**Work order:** A complete and exact copy of the data below is required.

[[ Exercise data open ]]

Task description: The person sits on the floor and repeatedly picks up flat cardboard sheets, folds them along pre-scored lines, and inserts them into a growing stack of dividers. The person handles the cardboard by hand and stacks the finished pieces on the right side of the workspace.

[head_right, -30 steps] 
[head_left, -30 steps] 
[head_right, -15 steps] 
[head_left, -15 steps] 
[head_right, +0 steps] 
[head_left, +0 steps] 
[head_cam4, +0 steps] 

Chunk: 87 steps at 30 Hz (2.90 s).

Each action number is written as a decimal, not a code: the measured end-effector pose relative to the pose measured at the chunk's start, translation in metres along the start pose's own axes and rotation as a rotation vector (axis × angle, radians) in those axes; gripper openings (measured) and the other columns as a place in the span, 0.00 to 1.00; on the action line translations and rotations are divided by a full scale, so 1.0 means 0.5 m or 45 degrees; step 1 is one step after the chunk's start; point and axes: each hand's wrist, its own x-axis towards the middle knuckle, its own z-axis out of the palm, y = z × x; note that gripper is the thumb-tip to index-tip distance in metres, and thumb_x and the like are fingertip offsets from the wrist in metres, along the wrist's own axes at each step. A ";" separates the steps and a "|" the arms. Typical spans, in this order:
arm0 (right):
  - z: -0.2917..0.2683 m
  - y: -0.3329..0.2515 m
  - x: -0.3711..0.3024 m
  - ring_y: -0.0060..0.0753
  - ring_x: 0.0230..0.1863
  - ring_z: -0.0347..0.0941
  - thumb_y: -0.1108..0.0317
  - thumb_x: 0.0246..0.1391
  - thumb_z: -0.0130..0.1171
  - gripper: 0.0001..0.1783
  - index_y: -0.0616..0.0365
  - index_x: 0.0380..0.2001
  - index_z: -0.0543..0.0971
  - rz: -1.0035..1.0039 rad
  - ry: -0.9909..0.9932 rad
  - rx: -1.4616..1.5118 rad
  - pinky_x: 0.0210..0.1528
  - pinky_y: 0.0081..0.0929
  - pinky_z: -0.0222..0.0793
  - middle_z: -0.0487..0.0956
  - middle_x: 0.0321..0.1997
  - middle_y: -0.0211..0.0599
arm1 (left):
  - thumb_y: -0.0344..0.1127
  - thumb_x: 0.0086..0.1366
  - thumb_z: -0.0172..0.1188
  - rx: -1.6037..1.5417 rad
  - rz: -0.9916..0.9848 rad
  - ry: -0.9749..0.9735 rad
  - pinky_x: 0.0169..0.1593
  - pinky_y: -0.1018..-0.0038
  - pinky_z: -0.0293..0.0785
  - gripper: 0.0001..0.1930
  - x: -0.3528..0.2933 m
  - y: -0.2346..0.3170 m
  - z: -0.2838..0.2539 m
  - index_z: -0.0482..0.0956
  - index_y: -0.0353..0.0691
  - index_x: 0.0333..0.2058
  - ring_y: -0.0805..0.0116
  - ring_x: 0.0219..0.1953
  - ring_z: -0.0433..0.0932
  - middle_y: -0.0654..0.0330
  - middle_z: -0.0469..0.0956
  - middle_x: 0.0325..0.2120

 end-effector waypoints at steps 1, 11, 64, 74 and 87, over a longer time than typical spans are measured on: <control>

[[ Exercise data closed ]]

**Answer box:**
Task description: The person sits on the floor and repeatedly picks up flat cardboard sheets, folds them along pre-scored lines, and inserts them into a growing stack of dividers. The person handles the cardboard by hand and stacks the finished pieces on the right side of the workspace.

[head_right, -30 steps] 
[head_left, -30 steps] 
[head_right, -15 steps] 
[head_left, -15 steps] 
[head_right, +0 steps] 
[head_left, +0 steps] 
[head_cam4, +0 steps] 

Chunk: 87 steps at 30 Hz (2.90 s).

Each action number is written as a decimal, not a code: the measured end-effector pose relative to the pose measured at the chunk's start, translation in metres along the start pose's own axes and rotation as a rotation vector (axis × angle, radians) in those axes; gripper openings (measured) and the other columns as a place in the span, 0.00 to 1.00; on the action line translations and rotations are divided by a full scale, so 1.0 means 0.5 m or 45 degrees; step 1 is one step after the chunk's start; point and axes: each hand's wrist, its own x-axis towards the middle knuckle, its own z-axis out of the palm, y = z × x; note that gripper is the thumb-tip to index-tip distance in metres, and thumb_x and the like are fingertip offsets from the wrist in metres, along the wrist's own axes at each step. A ";" separates the steps and a "|" the arms. Typical spans, in this order:
arm0 (right):
  - z: -0.2917..0.2683 m
  - y: -0.3329..0.2515 m
  - x: -0.3711..0.3024 m
  - ring_y: -0.0060..0.0753
  - ring_x: 0.0230..0.1863
  - ring_z: -0.0347..0.0941
  - thumb_y: -0.1108..0.0317
  - thumb_x: 0.0246..0.1391
  - thumb_z: -0.0130..0.1171
  - gripper: 0.0001..0.1783
  - index_y: -0.0616..0.0365
  - index_x: 0.0380..0.2001
  - index_z: -0.0543..0.0971
  - rz: -1.0035..1.0039 rad
  - ry: -0.9909..0.9932 rad
  - rx: -1.4616..1.5118 rad
  - pinky_x: 0.0210..0.1528
  - pinky_y: 0.0081..0.0929
  - pinky_z: -0.0222..0.0793
  - middle_z: -0.0487..0.0956
  - middle_x: 0.0321..0.1997
  - middle_y: -0.0211..0.0599
arm1 (left):
  - thumb_y: -0.0344..0.1127
  - thumb_x: 0.0086..0.1366
  - thumb_z: -0.0172..0.1188
  - rx: -1.6037..1.5417 rad
  - rz: -0.9916..0.9848 rad
  - ry: -0.9749..0.9735 rad
  - pinky_x: 0.0169..0.1593
  - pinky_y: -0.1018..-0.0038
  - pinky_z: -0.0293..0.0785
  - gripper: 0.0001..0.1930
  - x: -0.3528..0.2933 m
  - y: -0.2346..0.3170 m
  - z: -0.2838..0.2539 m
  - index_z: -0.0482..0.0956
  - index_y: -0.0353..0.0691
  - index_x: 0.0333..0.2058
  - ring_y: -0.0805..0.0116
  - ring_x: 0.0219..0.1953
  - ring_z: -0.0433..0.0932
  - middle_y: -0.0654..0.0330
  - middle_z: -0.0469..0.0956
  - middle_x: 0.0325..0.2120

 end-effector waypoints at steps 1, 11, 64, 74 and 87, over a longer time than typical spans are measured on: <control>

No additional answer is needed.